PROMPT: Entries follow. Give back exactly the lines starting at the one containing "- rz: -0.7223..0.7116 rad" and ending at the one containing "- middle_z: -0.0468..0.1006", and no other lines.

MATERIAL TO PROCESS:
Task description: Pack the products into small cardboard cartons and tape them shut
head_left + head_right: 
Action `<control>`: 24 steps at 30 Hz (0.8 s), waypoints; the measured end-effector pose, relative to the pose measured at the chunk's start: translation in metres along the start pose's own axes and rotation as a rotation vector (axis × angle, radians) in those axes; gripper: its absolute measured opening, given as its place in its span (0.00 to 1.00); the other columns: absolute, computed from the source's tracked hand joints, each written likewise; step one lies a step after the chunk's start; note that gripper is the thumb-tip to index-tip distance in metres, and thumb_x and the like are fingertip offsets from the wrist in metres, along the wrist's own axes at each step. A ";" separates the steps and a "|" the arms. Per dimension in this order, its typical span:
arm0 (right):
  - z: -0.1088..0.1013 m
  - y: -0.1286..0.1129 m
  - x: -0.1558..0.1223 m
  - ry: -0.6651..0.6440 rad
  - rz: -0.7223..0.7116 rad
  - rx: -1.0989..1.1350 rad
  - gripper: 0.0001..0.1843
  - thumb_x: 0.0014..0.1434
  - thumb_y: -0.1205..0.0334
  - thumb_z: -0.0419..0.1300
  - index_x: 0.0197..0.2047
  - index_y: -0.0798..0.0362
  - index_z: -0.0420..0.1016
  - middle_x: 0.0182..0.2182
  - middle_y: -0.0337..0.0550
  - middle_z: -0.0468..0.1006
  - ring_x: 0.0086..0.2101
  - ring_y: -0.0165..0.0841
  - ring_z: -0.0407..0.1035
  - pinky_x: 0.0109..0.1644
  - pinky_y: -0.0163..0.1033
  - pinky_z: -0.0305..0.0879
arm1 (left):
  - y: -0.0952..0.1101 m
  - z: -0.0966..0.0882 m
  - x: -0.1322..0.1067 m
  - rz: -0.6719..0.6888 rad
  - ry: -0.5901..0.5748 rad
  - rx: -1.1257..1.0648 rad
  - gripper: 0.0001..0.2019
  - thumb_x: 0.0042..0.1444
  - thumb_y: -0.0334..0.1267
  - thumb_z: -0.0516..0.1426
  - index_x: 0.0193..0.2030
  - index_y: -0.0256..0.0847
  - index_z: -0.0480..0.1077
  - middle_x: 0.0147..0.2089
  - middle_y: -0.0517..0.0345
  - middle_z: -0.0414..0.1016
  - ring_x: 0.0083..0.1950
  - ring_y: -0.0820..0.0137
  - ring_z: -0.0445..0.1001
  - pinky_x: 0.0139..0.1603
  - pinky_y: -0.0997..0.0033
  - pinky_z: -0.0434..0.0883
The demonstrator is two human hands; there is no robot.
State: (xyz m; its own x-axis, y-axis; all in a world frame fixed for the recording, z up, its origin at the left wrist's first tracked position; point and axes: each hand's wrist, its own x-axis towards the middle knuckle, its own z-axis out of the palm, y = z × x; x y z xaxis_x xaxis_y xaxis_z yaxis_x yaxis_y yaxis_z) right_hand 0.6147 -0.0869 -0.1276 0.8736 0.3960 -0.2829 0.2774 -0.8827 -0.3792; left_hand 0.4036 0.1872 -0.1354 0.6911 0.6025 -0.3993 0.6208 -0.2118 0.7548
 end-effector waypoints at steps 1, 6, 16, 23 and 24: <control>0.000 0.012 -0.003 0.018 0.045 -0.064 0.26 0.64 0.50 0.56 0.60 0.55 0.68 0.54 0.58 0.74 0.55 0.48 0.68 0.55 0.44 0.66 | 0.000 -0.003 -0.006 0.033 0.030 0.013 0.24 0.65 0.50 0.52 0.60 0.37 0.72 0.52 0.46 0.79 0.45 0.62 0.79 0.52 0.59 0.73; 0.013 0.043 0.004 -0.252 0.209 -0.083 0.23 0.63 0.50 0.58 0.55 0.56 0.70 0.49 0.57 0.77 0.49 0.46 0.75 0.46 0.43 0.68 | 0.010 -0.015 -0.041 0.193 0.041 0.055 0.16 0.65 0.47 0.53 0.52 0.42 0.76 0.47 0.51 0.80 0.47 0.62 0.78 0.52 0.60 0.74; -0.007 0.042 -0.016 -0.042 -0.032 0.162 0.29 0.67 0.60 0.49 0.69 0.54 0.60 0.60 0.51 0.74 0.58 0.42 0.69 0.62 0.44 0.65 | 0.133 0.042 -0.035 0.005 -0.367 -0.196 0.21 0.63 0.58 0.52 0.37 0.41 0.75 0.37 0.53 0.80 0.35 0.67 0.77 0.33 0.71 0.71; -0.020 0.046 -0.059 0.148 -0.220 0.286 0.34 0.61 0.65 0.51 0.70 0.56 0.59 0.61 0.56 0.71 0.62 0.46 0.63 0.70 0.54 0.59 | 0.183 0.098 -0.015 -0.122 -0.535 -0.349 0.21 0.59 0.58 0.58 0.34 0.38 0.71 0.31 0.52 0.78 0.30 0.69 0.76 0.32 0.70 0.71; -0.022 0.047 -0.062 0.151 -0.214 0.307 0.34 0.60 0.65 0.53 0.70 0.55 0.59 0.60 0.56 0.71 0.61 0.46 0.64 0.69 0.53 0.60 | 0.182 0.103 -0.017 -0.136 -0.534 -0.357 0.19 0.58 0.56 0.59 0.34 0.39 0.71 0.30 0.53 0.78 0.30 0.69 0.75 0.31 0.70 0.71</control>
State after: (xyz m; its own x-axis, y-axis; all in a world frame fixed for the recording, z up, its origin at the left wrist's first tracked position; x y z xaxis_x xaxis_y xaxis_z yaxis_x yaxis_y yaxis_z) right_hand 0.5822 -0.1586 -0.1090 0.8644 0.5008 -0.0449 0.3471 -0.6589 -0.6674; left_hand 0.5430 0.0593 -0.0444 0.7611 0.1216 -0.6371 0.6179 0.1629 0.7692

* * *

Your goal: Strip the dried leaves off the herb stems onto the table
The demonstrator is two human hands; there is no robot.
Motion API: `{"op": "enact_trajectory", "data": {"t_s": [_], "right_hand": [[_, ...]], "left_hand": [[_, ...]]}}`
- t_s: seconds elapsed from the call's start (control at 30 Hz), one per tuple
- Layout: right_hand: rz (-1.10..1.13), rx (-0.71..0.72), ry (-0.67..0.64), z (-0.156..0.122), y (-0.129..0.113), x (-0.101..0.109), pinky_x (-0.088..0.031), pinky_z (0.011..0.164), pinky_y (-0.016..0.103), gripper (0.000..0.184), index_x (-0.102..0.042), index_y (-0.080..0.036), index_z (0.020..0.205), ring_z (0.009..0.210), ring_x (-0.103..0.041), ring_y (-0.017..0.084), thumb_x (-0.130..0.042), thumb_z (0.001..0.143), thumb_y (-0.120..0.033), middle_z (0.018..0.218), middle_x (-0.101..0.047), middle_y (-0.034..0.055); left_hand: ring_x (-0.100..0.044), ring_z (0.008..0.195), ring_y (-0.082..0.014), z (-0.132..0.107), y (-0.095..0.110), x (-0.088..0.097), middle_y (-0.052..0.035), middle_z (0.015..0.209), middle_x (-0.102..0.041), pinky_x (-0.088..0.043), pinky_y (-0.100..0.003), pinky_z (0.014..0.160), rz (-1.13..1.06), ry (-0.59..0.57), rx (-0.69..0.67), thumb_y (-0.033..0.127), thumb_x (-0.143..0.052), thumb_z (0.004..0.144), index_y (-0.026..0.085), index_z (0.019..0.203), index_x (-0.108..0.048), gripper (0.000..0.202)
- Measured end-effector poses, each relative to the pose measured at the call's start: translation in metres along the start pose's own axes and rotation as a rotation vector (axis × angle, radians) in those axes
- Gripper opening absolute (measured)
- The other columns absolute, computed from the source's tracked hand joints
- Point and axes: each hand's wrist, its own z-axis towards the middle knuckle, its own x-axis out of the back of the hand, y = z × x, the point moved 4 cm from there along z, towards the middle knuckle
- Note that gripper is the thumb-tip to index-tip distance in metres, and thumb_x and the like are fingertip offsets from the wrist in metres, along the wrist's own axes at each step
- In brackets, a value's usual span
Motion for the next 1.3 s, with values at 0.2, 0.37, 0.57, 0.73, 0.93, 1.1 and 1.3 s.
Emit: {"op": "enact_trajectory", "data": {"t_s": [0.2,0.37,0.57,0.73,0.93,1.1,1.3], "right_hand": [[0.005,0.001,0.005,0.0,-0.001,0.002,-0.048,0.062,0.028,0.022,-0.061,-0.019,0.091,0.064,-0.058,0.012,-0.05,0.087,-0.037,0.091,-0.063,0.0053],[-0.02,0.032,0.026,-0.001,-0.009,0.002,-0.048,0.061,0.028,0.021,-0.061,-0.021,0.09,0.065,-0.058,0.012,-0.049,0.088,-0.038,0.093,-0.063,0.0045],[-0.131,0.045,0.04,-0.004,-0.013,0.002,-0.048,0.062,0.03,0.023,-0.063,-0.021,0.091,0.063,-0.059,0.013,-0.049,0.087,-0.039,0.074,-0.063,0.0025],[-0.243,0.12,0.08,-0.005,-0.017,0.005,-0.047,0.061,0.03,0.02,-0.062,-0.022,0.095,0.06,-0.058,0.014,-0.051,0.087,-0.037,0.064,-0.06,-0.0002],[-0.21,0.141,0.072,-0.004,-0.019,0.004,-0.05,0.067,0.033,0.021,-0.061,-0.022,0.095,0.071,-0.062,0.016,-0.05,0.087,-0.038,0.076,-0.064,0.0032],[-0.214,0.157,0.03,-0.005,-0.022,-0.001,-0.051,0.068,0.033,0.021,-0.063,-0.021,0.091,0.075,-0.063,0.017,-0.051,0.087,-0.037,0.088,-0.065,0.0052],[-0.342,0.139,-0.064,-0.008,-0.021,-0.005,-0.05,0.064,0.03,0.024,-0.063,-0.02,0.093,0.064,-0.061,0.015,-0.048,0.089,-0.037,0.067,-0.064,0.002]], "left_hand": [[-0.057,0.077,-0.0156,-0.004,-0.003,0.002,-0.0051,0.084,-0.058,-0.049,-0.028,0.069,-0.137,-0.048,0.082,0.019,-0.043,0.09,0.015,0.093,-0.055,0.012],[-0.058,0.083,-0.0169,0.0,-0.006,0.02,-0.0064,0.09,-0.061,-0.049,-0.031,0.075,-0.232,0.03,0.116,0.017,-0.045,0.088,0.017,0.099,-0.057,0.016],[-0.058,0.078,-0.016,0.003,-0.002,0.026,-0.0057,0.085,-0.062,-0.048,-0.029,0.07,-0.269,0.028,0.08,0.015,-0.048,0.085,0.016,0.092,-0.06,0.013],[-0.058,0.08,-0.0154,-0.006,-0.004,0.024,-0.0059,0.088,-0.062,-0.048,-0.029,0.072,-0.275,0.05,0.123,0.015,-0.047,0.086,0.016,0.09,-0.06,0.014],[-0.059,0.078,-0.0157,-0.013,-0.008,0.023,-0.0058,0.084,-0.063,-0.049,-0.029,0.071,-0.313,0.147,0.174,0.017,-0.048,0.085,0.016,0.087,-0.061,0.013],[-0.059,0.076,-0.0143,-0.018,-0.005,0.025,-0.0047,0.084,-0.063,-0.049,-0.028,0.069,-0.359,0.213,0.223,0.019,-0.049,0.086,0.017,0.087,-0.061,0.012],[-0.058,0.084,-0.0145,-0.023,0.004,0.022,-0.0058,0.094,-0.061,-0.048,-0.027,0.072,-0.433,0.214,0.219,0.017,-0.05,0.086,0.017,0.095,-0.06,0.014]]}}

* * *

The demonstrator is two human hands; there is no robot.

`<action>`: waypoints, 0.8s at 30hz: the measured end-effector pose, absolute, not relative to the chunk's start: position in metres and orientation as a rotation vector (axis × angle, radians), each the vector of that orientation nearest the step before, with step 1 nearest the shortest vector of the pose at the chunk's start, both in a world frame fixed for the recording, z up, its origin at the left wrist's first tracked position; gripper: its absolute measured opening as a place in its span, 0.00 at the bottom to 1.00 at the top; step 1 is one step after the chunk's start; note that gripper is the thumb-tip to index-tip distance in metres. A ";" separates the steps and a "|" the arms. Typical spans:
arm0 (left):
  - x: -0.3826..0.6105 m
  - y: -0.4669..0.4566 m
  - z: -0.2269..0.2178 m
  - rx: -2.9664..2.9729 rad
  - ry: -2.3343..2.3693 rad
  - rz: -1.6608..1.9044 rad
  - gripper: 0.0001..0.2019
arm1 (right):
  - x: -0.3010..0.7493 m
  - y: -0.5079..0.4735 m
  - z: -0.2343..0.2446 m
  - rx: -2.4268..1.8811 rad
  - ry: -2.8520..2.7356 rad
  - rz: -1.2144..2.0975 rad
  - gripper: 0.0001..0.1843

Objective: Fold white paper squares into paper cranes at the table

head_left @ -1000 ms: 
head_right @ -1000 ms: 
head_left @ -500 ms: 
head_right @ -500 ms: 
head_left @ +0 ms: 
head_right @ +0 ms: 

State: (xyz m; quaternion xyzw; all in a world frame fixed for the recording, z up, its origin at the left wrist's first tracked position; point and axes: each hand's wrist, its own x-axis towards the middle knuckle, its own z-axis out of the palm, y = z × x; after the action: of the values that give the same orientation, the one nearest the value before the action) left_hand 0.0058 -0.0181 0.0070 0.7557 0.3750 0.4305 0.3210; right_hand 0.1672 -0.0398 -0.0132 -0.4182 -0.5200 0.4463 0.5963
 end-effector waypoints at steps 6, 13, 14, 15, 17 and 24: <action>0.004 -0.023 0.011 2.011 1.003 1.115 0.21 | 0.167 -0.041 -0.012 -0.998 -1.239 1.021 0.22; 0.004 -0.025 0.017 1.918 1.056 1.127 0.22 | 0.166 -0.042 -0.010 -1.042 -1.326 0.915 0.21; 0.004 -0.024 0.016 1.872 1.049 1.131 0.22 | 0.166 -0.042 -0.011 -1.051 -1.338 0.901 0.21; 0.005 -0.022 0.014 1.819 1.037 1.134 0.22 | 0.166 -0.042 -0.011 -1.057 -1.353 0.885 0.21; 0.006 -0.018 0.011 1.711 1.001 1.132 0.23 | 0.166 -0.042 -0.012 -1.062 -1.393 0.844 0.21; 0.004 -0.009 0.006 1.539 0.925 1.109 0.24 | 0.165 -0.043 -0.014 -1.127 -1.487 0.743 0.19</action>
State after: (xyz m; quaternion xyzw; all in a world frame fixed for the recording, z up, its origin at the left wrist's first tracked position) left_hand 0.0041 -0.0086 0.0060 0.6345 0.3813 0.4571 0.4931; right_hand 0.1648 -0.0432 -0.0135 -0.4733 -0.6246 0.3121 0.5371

ANSWER TO THIS EXERCISE:
  - rz: -0.7223..0.7116 rad
  - rx: -1.0989..1.1350 rad
  - gripper: 0.0001..0.1843
  - thumb_x: 0.0014..0.1434
  - thumb_y: -0.1205..0.0334
  - thumb_z: -0.0419..0.1300
  - index_x: 0.0197..0.2047
  - index_y: -0.0798..0.0362
  - index_z: -0.0420..0.1016
  - middle_x: 0.0182..0.2182
  - middle_y: -0.0337..0.0550
  - middle_z: -0.0468..0.1006

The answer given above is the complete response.